In Blitzed: Drugs in Nazi Germany, Norman Ohler shows how methamphetamines made the German Blitzkrieg possible
As German Panzers overran France in the summer of 1940, their drive and endurance astonished Winston Churchill, who wrote in his memoirs, “I was dumbfounded. This was one of the greatest surprises of my life.” Many wondered if this was indeed a super race. The answer was simpler: Most of the tank commanders and crews were high on Pervitin, an early form of methamphetamine. The super race had become super using performance enhancing drugs.
Based primarily on sources from the Bundesarchiv-Militärarchiv (German Federal Military Archive), Blitzed: Drugs in Nazi Germany is author Norman Ohler’s first non-fiction book and has caused a stir by quoting sources showing the pervasiveness of drug use in Nazi Germany.
Ohler describes how “speed” allowed the German Wehrmacht soldiers to achieve what had hitherto been thought impossible, namely, marching through the Belgian Ardennes in a bold attack on France during the summer of 1940 that lasted three days. Prior to the invasion of France in 1940, the Wehrmacht ordered 35 million Pervitin tablets, and a decree was sent to army doctors telling them to give soldiers one tablet during the day, two more at night, and one to two tablets three hours later. With the meth in their systems, the soldiers rolled through France at lightning speed.
Ohler’s interest in the topic began when a friend mentioned to him how common drug use in the Third Reich had been. Ohler began to investigate and, with the advice of historian Hans Mommsen, turned up materials that showed how National Socialism, despite its ‘pure’ image, thrived on chemical fixes.
Hitler goes cold turkey
Until 1939, Pervitin could be bought without a prescription in Germany and was advertised as a way to boost confidence and increase energy, even making its way into chocolates sold by confectioner Hildebrandt. The company advised women to simply eat a few chocolates and then speed through their housework. At the same time, the company said, women would lose weight because Pervitin would curb their appetites. What could be better than finishing your housework and dieting at the same time? Ohler calls it “National Socialism in pill form.”
While the soldiers were taking Pervitin, Adolf Hitler was becoming addicted to a drug called Eukodal (now known as oxycodone), an opiate closely related to heroin, which induced euphoric states. Hitler was prescribed the drug in regular “treatments” by his private physician, Dr. Theodor Morell. Eventually, even Eukodal was not enough to feed Hitler’s habit after the July 1944 attempt on his life, Dr. Morell began giving him doses of cocaine.

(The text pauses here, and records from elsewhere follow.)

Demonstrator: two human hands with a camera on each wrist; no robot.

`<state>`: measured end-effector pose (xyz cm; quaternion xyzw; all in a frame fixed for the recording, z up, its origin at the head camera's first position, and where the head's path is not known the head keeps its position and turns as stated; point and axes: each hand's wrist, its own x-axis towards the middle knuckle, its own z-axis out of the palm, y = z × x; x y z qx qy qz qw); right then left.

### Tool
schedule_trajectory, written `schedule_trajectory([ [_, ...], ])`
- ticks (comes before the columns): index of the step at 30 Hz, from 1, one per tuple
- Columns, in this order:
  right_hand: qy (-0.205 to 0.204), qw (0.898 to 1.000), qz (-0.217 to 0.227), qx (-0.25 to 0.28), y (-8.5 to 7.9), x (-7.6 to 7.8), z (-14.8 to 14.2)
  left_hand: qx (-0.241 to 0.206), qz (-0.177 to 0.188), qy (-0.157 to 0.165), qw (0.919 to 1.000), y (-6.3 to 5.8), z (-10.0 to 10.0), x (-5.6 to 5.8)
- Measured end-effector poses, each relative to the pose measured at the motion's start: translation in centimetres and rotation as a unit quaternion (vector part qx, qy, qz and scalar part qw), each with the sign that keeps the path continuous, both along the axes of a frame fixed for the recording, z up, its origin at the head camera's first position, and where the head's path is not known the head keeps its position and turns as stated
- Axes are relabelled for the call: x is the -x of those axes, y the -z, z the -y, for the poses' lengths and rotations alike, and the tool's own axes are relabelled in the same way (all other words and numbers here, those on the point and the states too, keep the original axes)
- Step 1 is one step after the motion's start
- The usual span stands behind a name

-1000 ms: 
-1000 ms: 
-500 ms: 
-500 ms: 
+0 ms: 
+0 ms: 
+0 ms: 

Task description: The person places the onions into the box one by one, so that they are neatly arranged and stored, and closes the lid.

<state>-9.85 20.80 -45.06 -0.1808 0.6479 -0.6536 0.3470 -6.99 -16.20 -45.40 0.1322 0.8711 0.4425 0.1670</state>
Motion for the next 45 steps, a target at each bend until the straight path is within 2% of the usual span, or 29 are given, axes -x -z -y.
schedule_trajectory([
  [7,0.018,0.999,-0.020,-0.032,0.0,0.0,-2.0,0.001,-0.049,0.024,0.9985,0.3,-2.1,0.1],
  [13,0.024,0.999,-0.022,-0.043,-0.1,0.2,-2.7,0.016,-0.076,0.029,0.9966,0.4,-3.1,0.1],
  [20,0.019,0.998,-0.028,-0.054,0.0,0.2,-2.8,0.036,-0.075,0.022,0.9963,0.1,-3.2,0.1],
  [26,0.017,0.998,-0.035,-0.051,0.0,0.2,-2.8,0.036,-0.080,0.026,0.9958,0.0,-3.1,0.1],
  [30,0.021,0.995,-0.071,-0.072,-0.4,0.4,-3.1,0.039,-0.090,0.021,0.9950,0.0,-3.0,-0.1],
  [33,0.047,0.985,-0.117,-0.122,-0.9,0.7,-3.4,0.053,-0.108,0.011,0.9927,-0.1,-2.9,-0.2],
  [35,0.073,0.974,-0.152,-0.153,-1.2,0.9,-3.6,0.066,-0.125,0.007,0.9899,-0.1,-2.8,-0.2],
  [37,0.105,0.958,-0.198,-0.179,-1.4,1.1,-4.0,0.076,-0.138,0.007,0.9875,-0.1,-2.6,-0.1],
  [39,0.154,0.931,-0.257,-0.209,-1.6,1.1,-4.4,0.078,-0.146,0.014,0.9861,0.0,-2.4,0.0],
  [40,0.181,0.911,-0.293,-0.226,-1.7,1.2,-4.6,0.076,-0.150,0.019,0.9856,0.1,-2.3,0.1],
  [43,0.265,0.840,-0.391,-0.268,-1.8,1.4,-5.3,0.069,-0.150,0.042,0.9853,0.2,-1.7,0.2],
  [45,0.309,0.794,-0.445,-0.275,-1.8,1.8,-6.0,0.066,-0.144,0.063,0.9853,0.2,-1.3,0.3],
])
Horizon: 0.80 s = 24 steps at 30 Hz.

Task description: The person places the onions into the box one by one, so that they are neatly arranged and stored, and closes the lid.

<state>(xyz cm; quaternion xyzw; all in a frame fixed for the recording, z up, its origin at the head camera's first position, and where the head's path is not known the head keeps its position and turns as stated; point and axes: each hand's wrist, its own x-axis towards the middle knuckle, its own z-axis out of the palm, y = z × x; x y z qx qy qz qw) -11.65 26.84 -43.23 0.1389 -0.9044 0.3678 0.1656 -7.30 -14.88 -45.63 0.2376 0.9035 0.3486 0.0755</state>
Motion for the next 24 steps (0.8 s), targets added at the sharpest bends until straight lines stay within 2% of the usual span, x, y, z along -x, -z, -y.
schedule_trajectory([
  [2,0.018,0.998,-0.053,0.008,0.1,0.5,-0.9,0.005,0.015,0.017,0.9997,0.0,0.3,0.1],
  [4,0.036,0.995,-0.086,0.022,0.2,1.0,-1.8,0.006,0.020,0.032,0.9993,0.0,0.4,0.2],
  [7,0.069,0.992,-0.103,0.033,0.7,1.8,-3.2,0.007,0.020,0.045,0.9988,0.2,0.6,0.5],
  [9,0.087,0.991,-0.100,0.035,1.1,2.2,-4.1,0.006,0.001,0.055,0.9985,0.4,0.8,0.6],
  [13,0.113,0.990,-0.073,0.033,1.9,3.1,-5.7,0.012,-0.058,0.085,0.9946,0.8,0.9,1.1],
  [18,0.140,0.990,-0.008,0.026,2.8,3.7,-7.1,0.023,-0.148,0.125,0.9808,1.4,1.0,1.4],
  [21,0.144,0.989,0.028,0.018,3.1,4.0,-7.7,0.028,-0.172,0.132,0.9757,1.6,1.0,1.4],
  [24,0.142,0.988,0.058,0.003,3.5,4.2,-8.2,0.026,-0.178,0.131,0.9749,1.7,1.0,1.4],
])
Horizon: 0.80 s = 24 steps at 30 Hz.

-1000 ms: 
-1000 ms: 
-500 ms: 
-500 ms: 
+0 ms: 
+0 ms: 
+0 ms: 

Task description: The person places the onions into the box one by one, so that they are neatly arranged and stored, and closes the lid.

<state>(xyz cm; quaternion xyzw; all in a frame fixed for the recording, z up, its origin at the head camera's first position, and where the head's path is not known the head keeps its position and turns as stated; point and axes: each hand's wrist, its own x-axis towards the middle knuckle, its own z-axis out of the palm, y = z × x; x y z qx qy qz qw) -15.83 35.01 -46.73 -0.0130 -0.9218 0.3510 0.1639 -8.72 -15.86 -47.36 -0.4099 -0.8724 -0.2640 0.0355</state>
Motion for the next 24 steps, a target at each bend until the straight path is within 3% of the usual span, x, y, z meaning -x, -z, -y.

The real crisis for Hitler came in early 1945 when the Allies bombed the pharmaceutical factories. According to Ohler, as Hitler’s supply of drugs ran out, he began to show symptoms of withdrawal. Eyewitnesses at
Hitler’s bunker in Berlin noted his poor health, which until Blitzed had been attributed to Parkinson’s disease. Ohler says instead that Hitler was going “cold turkey.” It seems hardly plausible that this fascist dictator could not obtain his drugs of choice, even at the end, but that is Ohler’s argument.
Breaking very bad
Thus despite ubiquitous National Socialist propaganda showing wholesome images of men and women, boys and girls, there was a dark side to the Nazi regime beyond the brutality toward political opponents and minorities – in the sponsoring of debilitating drug use to achieve its ends. While Hitler promoted himself as a healthy, teetotal leader, we see his contempt not only for his enemies but also for his own body and those of his people – tools to achieve his goal of ultimate conquest.
The irony of a pure “master race” is not lost on Ohler, who describes the debauchery of the Nazi elite and shows the inherent rottenness of the National Socialist system that, for political and military ends, turned its soldiers into addicts.
As Hitler’s troops began to wear down in the Soviet campaign, and the Soviets counterattacked, not even methamphetamines could change the course of the war. For short spurts, meth produced results, but in a long, drawn-out campaign it was simply not enough.